Wednesday, September 9, 2009

How much is enough?

Ever felt like you were being pulled in a thousand different directions doing everything for other people, putting your happiness, health, hopes and dreams on hold to please other people? I've felt like that my whole life. I have a problem. I do everything to make my family happy. My friends too, yes, but mostly my family. I just don't know how to say no to people. My brother is the worst. My whole life I have looked up to him and wanted his approval. He's a very talented guy and is accomplishing his dreams. He does what he loves to do every day for work, is married and has a beautiful home and puppy. He has his share of issues, which I'm not disputing. His life is far from perfect, and I get that. However, he makes it his business to point out all of my issues in my life. He is so condescending and patronizing to me. He manipulates me to do what is best for him, and doesn't care how much it may hurt me.
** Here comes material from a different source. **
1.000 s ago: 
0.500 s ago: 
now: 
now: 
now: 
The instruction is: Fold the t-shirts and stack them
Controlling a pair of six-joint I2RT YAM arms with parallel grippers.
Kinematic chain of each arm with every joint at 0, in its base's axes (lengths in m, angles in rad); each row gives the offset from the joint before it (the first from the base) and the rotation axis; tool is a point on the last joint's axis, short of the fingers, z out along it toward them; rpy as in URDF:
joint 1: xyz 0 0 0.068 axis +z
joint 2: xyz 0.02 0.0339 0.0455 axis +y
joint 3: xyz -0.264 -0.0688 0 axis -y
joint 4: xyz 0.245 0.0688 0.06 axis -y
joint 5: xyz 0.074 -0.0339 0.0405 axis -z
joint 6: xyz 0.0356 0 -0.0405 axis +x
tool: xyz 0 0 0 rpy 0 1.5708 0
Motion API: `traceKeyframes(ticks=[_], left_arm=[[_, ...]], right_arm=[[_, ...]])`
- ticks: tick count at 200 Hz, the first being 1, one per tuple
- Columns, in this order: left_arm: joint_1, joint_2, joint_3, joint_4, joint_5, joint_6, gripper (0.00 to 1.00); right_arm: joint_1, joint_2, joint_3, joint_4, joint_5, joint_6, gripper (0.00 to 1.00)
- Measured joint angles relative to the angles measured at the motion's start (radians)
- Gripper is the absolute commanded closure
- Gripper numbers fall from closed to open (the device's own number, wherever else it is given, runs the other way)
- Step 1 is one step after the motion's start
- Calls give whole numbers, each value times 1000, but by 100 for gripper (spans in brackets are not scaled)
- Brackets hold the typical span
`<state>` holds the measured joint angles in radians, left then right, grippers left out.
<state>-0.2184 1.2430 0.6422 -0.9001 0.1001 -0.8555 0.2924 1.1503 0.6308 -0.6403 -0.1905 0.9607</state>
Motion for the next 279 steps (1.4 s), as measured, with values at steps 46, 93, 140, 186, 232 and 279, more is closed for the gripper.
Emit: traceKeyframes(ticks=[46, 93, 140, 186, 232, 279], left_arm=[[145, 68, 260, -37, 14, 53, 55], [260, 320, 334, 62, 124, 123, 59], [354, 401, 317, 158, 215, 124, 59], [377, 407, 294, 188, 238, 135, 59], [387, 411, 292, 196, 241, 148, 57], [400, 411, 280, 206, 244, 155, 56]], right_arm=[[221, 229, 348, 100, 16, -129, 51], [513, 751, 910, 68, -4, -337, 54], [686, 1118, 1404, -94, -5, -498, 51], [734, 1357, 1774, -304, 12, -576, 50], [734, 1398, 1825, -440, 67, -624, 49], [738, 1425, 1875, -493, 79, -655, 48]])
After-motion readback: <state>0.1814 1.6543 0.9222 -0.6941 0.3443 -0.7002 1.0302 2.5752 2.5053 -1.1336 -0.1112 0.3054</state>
Or if he does, he doesn't show it. I have realized in the past 2 days that I'm really over it. I've been hurt too much by his careless ways. Everything he has done "for me" has had something that rewards him in the end. I know everyone is selfish to a degree, he just pushes the limit and crosses the line more than I think he'd ever admit. And I'm sick of it. I'm not 12 anymore, but I'm letting him push me around like we're kids fighting over the TV in the basement. Part of me really wants to just quit choir and only see him at family functions. I'm tired of being pushed around and that means I have to make a stand for myself. I need to stand up for what I believe and what I believe is that he has been a jerk to me for most of my life. I know this post is very whiny, but this is stemming from a recent experience. i.e. last night. So, perhaps I'll post later with something a little more insightful. For now, this will have to do.